SELECT List Controls Processing Dynamically
It is important to point out that the SQL SELECT clause and its variable SELECT list supports full dynamic processing. This dynamically controls optimization, global views, and schema-free processing. The SELECT list dynamically specifies the output data and this directly affects the processing that is required. Since SQL is nonprocedural, there is no user coding necessarily for processing. In this case, the processing is established dynamically and is optimized only to cover the required results, which are inferred by the current dynamically specified output. In other words, the variable SELECT list dynamically controls the required processing as shown in the optimized easily rewritten Left Outer Join string in Figure 3 below. It limits the internal processing for the query and you can notice that it does not contain any processing for nodes D, E and G.
Figure 3: Optimized Processing
SELECT List More Powerful Than Realized
This dynamic optimized processing may not seem that impressive because with SQL it is easily applied automatically, but when compared to XQuery it will become clear how much more automatic and powerful SQL is. The processing of the SQL query above in Figure 3 is truly nonprocedural. This process is inferred from the hierarchical data structure defined in the LEFT Outer Join view and its natural processing principles. It is dynamically controlled from query to query by the variable SELECT list. Most books on XQuery mention that it contains the three key processing elements of SQL. These are SELECT, FROM and WHERE. XQuery has a WHERE clause data filter and has something similar to the FROM clause, but it does not have anything that approaches the variable and automatic power of SQL's dynamically variable SELECT list.
SQL's powerful variable SELECT list with its dynamic processing capability is not found in XQuery. XQuery through the use of its FOR syntax requires the user to set up the proper hierarchical nesting looping structure to match the desired hierarchical processing required. The data items required to generate the output values must be placed accurately at their correct nested looping levels. This is procedural coding and is not performed automatically or nonprocedurally. Any changes to the query represented in this fixed code must be procedurally adjusted and tested by the user. In SQL, this could be achieved simply by altering the SELECT list. This is real nonprocedural and declarative power.

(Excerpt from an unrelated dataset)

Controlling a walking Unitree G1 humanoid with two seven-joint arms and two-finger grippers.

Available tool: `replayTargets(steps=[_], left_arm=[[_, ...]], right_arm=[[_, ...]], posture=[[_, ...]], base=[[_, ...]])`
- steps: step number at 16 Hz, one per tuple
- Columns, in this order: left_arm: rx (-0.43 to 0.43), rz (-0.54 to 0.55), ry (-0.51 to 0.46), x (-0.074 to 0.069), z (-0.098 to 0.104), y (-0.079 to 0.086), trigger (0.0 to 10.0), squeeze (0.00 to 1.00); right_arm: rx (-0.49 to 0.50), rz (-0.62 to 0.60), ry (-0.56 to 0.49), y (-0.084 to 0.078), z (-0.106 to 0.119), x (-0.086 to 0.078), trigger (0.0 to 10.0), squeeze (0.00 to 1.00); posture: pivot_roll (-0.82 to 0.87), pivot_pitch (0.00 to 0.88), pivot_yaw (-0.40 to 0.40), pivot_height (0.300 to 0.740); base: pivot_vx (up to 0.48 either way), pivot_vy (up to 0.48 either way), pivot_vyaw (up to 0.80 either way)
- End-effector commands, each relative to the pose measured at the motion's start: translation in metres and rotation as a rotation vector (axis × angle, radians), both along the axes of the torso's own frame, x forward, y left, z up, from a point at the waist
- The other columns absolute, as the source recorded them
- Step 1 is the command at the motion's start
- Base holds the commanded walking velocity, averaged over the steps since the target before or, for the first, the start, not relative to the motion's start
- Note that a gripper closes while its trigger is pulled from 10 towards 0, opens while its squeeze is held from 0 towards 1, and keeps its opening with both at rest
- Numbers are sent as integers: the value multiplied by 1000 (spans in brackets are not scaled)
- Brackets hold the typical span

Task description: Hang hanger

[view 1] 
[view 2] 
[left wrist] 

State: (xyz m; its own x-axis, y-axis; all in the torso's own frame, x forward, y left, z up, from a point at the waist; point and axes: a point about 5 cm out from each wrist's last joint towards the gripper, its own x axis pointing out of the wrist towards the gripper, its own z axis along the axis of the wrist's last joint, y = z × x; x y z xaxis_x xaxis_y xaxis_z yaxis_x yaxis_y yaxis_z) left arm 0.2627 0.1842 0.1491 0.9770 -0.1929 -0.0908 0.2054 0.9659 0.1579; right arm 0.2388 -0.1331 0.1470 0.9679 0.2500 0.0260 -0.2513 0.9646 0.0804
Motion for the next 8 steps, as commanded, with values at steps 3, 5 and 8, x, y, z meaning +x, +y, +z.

An important test for proper query optimization is that it does not negatively affect the result or its external operation. Interestingly, the powerful hierarchical optimization described in this article also introduced two beneficial side effects. These were the reduction of superfluous relational data replication and then there was the automatic creation of the global view and the further capabilities it enabled. These were all seamless beneficial additions and stayed within the tenets of proper optimization.